## What the task asks
Beginning with the line that holds "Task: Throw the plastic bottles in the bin", copy every remaining line of the listing below exactly, and leave the pictures out.
==*==
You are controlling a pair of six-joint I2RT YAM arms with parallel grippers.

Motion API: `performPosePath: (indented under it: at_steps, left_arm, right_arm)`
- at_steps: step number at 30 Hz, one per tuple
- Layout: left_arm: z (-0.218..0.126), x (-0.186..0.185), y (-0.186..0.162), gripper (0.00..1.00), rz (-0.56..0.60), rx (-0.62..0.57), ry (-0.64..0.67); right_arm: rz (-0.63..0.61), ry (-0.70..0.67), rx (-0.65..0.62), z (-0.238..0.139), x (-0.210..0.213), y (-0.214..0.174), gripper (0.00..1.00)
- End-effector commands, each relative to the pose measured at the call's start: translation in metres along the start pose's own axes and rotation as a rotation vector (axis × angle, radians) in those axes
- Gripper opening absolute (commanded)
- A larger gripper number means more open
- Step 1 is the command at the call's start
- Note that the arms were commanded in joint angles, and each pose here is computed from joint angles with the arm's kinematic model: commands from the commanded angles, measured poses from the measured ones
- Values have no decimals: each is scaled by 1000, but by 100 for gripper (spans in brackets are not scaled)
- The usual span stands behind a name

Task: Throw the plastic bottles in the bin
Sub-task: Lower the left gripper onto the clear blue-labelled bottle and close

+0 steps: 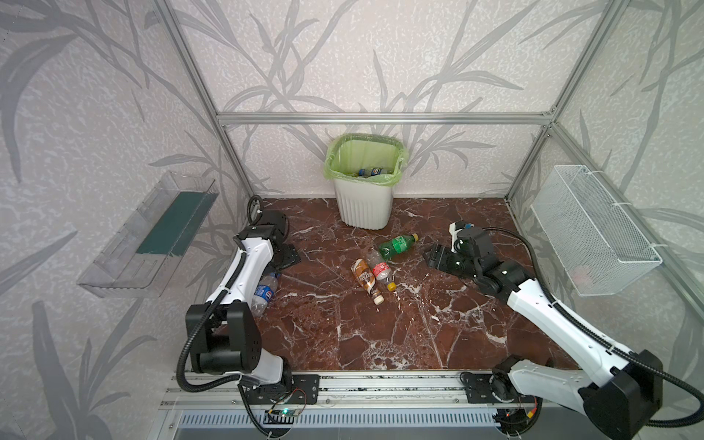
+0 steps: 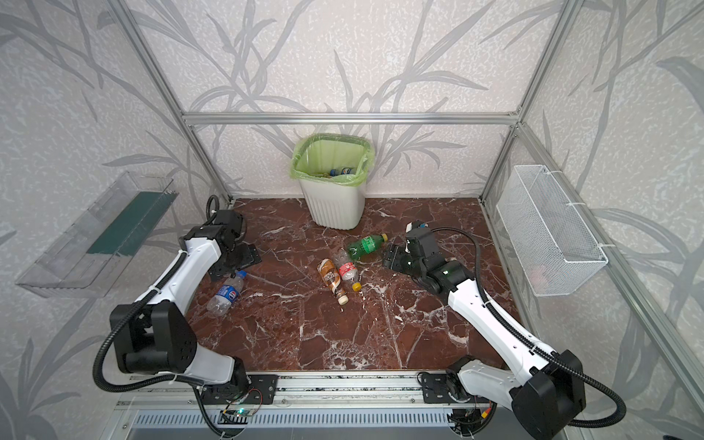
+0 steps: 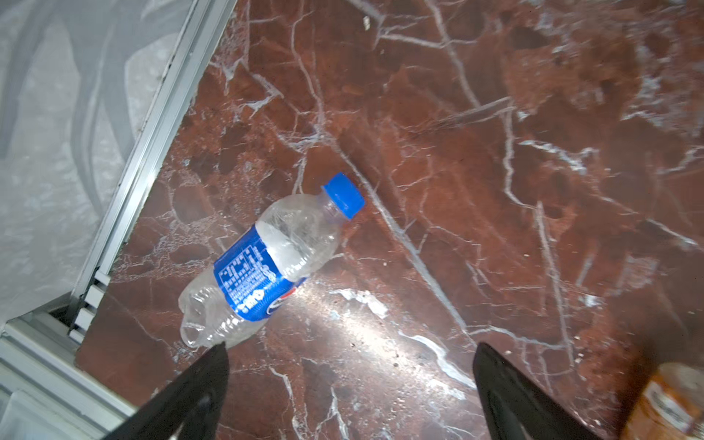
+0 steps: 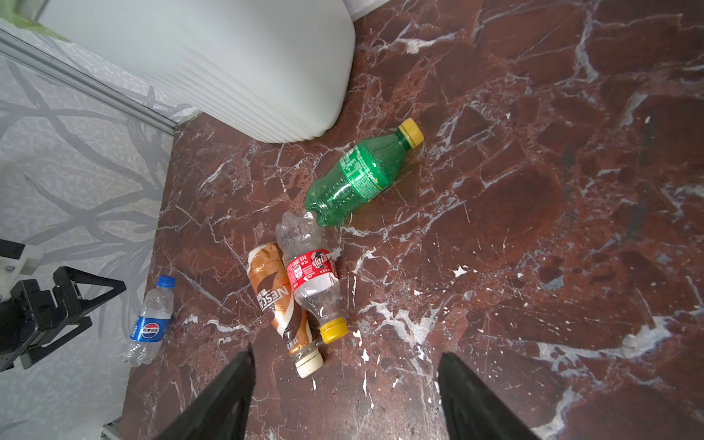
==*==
## Your response
Task: Throw the plastic bottles in the bin
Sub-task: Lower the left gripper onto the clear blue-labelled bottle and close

+0 steps: 
+0 steps: 
+0 steps: 
+0 steps: 

The exercise requires no further answer.